Add to that, there is the risk of accidental drowning. children climbing on the hot tub lid when not being used. It’s thick but it’s made of polystyrene for insulation! And dogs jumping in! Yes, ours really wanted to!!
If we still had a hot tub at the Beach Haven, someone would have to come round every single day to check the water quality and adjust it accordingly. We think that’s a bit of an imposition on your privacy (and very inconvenient for us!).
If, during your stay, your health was compromised and you, one of your group, ended up with one of these conditions. Who are you going to blame? Us, obviously and rightly so. We most certainly do not want to be sued as a consequence!
There is also an environmental conscience aspect. That’s 300 gallons of water that has to be heated from scratch; kept to temperature for the duration of your stay; heavily treated with chemicals and then flushed down the drain. Only to be repeated at the end of your stay.

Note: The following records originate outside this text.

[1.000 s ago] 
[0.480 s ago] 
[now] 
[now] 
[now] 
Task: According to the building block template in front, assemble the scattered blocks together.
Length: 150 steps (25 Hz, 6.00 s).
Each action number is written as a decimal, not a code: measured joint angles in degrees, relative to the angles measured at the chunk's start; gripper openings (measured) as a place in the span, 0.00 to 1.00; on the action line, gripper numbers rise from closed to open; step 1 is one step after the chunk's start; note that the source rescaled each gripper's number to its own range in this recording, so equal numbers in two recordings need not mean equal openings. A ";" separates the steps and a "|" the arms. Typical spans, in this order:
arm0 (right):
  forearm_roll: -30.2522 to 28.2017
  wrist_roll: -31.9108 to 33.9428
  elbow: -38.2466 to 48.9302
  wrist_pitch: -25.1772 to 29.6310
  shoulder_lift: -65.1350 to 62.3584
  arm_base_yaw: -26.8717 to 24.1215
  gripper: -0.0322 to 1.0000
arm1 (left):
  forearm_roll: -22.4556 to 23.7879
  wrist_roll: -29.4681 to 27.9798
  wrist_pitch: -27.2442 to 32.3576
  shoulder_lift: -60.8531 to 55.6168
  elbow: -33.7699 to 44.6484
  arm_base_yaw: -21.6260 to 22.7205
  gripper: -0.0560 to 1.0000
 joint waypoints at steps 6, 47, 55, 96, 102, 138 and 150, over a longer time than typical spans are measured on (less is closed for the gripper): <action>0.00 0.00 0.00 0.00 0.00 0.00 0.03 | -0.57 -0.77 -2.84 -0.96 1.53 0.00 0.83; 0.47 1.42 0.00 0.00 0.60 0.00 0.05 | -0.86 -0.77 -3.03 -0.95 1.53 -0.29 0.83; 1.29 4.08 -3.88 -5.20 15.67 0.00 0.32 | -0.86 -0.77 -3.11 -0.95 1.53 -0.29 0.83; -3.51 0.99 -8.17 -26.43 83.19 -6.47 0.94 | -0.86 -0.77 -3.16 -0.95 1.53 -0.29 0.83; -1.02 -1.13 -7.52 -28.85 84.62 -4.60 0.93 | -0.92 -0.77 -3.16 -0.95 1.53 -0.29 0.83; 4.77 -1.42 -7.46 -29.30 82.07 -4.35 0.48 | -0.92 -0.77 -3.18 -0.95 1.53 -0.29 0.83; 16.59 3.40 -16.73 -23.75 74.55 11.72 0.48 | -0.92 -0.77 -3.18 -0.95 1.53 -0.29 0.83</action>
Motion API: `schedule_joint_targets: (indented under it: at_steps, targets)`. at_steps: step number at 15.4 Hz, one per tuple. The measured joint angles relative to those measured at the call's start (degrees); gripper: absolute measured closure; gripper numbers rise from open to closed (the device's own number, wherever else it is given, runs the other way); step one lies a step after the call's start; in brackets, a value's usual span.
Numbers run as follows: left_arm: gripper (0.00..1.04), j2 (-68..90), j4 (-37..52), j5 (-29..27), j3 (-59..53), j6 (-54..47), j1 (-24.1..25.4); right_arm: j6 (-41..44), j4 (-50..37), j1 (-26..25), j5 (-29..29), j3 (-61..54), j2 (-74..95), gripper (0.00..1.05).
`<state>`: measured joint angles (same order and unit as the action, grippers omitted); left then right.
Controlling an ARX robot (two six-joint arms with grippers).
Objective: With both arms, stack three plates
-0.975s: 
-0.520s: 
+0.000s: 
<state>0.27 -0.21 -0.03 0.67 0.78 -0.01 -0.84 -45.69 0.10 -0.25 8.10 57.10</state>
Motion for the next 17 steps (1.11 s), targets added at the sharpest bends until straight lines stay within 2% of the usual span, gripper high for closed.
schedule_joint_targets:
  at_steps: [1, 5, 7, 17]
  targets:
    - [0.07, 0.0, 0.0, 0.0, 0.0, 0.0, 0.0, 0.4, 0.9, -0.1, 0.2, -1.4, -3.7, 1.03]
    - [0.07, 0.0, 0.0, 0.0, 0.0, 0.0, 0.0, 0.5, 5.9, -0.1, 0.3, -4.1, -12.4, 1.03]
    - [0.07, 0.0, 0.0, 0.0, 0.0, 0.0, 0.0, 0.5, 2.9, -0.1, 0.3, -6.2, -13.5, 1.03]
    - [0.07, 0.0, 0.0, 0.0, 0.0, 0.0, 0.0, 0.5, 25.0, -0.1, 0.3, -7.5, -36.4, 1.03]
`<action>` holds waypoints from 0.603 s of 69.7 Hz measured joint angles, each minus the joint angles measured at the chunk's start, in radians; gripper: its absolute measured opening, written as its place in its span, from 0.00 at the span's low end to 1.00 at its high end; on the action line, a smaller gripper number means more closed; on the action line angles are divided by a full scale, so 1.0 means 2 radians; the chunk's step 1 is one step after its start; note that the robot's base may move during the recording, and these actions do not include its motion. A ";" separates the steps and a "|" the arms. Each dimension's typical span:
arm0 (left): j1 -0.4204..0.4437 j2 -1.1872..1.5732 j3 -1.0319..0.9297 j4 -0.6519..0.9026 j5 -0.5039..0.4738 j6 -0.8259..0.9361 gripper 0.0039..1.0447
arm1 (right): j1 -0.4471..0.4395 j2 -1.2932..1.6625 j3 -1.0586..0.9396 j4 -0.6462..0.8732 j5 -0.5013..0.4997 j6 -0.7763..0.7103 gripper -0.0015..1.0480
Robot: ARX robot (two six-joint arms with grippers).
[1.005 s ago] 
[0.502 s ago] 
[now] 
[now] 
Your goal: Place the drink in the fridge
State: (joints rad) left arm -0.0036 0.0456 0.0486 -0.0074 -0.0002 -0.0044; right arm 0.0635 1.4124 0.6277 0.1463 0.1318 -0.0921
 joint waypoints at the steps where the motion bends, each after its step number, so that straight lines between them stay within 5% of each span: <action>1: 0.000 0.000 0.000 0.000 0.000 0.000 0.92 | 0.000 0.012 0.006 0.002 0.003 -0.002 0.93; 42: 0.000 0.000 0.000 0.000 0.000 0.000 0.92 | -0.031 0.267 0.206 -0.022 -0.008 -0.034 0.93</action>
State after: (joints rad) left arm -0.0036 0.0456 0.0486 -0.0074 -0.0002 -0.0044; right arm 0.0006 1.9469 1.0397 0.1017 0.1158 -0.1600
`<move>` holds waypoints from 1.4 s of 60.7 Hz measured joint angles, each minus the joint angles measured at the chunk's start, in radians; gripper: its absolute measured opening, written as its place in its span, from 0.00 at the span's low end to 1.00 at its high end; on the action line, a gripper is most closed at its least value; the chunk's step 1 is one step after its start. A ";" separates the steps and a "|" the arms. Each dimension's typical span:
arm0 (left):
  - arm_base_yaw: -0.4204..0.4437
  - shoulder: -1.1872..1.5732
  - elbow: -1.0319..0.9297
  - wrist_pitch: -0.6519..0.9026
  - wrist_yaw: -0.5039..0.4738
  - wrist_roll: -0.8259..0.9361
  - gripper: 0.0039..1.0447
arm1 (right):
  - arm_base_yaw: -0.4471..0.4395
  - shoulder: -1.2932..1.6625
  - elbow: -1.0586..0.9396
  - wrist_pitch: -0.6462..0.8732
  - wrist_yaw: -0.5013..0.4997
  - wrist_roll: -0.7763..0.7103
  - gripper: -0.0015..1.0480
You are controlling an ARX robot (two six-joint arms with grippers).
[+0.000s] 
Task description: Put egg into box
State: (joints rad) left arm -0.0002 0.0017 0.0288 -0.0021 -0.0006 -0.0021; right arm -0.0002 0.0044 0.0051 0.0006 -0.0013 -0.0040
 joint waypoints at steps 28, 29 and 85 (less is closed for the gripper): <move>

So, do you still want to spend around £150 per week extra for the privilege of a holiday cottage in Cornwall with hot tub just to bathe in some warm water for a couple of times during your visit? Nope? Thought not! 😉 After all, you are coming on holiday to Cornwall to enjoy the beauty of the natural environment: the sights and sounds of the ocean, the beaches, the clifftops, the harbours and villages. You should be inhaling the amazingly fresh, salt-infused air we have here, freshly filtered by 4000 miles of Atlantic Ocean; not breathing chlorine!